La sorella di Giulia ha affermato:
“Io mi sveglio ogni mattina e mi viene da piangere a pensare che mia sorella non è nella camera affianco alla mia”.
La morte di una sorella (o di un fratello) sconvolge l’esistenza. Potrebbe sembrare una cosa in qualche modo eccessiva, se paragonata, per esempio, alla perdita di un figlio.
Antigone, nella famosa tragedia sdi Sofocle, ci dà una spiegazione particolare del suo lutto.
“Né se di figli fossi stata madre, Né se a imputridirsi fosse stato il corpo di un marito, avrei assunto con forza la pena di andare contro la città. In nome di quali leggi lo affermo? Morto lo sposo, un altro uomo avrei potuto avere, e un figlio da un altro uomo, se un figlio avessi perduto. Ma poiché padre e madre sono chiusi nell’Ade, non c’è fratello per me che possa germogliare”.

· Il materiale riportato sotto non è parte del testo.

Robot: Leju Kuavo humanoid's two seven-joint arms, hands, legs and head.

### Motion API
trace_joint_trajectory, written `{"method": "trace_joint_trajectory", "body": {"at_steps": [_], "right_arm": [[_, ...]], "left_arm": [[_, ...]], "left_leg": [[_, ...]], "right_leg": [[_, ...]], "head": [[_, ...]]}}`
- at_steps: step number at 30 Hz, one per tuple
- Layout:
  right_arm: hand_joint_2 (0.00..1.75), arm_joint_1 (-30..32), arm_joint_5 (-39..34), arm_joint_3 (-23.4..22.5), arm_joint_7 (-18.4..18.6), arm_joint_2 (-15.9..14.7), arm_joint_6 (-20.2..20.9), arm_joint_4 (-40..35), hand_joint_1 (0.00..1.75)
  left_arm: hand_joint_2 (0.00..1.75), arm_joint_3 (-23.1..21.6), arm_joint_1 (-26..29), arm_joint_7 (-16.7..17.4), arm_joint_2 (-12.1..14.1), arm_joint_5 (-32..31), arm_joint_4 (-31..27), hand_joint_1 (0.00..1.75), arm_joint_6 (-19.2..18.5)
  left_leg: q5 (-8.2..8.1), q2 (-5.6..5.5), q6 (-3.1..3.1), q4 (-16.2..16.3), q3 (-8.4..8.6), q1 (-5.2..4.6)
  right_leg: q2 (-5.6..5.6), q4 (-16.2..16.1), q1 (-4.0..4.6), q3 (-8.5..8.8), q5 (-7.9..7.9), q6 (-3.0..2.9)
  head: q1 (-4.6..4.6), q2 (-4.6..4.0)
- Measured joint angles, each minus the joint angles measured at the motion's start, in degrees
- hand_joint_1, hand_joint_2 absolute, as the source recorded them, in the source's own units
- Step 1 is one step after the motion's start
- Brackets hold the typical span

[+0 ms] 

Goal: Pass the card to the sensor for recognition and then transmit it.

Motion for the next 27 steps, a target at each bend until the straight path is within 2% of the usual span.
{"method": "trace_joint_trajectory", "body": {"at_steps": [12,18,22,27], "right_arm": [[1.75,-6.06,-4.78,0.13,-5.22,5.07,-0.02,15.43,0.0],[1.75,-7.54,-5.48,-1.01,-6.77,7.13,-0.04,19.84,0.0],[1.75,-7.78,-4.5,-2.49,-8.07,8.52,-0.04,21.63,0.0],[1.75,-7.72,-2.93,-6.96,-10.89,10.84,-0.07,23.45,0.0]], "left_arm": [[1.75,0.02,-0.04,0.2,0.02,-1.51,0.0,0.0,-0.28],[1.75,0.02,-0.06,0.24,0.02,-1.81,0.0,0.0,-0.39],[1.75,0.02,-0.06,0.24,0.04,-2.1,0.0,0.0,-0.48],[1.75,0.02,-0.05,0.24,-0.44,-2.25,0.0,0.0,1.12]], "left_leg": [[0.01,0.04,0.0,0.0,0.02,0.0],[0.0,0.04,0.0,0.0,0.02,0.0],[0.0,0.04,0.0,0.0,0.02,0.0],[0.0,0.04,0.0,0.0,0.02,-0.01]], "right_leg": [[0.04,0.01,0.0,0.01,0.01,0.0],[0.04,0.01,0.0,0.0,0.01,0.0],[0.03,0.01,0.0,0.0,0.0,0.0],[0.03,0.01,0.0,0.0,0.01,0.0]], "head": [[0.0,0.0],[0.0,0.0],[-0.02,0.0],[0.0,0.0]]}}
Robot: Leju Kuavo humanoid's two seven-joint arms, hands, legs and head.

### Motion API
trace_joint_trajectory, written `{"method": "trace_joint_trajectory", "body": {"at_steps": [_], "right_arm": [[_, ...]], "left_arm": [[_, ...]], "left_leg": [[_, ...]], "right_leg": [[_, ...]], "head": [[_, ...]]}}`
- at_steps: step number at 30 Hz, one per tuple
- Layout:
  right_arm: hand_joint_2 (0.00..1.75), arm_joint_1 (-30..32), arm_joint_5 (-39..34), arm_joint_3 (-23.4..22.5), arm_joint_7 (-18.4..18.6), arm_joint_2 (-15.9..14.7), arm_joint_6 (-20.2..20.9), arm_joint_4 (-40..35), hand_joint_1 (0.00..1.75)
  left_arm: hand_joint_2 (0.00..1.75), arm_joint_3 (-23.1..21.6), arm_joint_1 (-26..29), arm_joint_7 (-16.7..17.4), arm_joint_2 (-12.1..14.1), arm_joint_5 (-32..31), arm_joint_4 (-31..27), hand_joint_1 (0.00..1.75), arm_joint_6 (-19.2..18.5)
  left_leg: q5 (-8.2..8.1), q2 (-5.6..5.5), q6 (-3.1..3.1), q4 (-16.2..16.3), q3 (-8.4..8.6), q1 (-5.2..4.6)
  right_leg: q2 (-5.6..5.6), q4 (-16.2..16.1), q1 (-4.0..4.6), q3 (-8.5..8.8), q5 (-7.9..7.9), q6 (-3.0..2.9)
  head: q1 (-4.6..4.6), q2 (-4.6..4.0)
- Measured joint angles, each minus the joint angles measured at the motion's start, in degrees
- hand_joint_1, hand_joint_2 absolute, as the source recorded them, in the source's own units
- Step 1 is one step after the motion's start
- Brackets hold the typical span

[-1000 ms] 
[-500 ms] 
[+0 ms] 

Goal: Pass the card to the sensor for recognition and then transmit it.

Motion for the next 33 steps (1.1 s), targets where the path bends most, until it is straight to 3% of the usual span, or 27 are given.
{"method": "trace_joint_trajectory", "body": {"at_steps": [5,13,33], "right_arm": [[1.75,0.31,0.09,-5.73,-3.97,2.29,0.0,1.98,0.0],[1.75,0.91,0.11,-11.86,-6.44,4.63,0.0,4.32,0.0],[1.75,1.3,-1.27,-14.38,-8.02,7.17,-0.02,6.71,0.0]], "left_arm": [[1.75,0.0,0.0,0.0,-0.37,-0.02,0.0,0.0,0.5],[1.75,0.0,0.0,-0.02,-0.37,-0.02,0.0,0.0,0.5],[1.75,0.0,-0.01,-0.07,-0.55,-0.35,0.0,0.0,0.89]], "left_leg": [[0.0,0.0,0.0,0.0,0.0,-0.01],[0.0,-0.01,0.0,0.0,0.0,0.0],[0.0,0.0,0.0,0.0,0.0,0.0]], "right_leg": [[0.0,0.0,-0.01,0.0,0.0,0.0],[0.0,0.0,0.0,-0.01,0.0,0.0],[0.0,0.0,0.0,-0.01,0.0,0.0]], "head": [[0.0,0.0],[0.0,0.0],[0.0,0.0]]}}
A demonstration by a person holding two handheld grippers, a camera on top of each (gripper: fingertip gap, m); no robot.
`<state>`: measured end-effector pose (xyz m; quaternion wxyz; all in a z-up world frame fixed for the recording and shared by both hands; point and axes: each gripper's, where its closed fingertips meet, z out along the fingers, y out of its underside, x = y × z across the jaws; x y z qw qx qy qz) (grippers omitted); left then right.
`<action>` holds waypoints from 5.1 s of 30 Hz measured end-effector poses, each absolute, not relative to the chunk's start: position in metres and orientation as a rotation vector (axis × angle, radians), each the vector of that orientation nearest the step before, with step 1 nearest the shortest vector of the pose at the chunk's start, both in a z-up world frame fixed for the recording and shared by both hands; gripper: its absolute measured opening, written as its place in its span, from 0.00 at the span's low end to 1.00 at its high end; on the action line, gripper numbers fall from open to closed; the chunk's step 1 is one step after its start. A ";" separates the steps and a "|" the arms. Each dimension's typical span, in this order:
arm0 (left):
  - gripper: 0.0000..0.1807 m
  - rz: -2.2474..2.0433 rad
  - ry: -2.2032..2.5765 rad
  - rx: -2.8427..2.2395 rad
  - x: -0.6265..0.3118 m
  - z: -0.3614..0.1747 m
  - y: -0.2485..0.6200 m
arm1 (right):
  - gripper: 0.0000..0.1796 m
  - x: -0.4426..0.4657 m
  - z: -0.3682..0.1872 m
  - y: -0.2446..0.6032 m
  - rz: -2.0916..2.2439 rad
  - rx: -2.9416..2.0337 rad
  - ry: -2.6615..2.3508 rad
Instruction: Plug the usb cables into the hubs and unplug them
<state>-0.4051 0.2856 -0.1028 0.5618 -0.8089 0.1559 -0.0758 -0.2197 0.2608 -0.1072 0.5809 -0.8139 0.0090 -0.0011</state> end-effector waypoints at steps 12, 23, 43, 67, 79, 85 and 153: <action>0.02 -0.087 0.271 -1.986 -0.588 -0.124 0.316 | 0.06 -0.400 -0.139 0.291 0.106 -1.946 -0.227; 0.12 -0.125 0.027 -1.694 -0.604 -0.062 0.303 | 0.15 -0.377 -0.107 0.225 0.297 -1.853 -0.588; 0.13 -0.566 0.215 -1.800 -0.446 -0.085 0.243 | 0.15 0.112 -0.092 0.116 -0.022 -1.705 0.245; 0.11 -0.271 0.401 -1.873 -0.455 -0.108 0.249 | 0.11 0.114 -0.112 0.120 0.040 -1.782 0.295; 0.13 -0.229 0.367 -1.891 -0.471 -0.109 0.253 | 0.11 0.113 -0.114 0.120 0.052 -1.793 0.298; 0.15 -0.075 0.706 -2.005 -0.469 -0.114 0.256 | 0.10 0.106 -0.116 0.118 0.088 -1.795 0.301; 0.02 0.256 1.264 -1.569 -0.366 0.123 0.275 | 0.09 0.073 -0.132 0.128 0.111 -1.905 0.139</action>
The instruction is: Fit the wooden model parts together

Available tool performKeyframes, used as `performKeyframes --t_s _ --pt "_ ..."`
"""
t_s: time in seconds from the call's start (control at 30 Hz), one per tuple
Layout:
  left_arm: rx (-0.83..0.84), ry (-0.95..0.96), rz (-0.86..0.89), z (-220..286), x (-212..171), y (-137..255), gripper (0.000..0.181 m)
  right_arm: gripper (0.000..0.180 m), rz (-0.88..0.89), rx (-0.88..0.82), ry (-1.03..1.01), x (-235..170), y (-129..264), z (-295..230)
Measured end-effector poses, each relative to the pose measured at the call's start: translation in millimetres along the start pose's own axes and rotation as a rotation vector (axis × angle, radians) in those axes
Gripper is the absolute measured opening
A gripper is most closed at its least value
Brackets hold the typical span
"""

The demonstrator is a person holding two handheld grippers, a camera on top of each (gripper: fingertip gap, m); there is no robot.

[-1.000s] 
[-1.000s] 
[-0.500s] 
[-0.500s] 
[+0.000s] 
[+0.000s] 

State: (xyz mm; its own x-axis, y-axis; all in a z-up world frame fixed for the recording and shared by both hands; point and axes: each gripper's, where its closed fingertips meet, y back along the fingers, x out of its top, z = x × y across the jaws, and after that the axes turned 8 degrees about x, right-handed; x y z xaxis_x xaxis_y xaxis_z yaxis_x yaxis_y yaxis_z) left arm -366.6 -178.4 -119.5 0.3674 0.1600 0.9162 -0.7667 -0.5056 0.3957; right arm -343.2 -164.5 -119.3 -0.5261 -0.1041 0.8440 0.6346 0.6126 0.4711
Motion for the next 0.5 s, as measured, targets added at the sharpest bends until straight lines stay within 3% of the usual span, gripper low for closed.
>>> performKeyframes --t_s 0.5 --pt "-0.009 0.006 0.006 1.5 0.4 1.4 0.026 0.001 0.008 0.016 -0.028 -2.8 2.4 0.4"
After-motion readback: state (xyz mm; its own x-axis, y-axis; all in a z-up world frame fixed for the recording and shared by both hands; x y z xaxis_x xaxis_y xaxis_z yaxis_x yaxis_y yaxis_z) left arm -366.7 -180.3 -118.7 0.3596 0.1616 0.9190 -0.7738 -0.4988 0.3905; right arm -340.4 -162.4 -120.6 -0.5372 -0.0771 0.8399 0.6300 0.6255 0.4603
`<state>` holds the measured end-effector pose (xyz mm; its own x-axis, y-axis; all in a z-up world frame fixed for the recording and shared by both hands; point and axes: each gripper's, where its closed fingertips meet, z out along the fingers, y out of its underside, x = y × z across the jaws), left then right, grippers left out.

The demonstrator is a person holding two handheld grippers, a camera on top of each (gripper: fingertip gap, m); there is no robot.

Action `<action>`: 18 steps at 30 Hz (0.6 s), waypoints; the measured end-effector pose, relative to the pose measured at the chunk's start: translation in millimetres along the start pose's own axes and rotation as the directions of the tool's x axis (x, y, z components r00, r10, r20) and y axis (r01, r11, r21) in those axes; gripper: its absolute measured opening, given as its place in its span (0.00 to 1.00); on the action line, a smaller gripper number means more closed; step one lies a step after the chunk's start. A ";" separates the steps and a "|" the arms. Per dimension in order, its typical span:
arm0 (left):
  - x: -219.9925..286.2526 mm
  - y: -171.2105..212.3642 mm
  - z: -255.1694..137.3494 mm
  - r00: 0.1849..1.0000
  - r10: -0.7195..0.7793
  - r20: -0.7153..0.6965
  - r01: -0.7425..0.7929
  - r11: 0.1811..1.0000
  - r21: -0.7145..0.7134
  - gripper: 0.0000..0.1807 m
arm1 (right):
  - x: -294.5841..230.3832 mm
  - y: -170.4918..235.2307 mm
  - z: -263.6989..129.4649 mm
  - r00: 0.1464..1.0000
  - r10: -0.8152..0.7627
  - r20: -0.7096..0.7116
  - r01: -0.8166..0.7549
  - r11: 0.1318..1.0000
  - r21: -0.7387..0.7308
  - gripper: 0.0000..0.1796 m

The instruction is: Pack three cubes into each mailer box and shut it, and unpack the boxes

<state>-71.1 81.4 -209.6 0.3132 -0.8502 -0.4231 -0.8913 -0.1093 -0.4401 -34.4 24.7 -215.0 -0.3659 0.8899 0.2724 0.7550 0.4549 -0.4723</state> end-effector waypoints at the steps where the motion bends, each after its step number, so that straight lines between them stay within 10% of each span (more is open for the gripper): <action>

Affermazione quasi paradossale ma dotata in fondo di un’incontestabile forza e verità. Quello che risalta è il concetto dell’infungibilità e della impossibile sostituzione, posta alla base della teoria dell’elaborazione del lutto. Antigone in altre parole chiarisce che la perdita massima è proprio quella di un fratello, perché un altro fratello non potrà avere (medesimo discorso per i genitori), mentre in astratto diversi possono essere i mariti e/o i figli.
Eppure questa idea forte non viene assolutamente valorizzata in pieno nelle note tabelle risarcitorie ove l’importo previsto per la scomparsa del fratello è la più bassa in assoluta, condivisa con quella dei nonni per la perdita dei nipoti.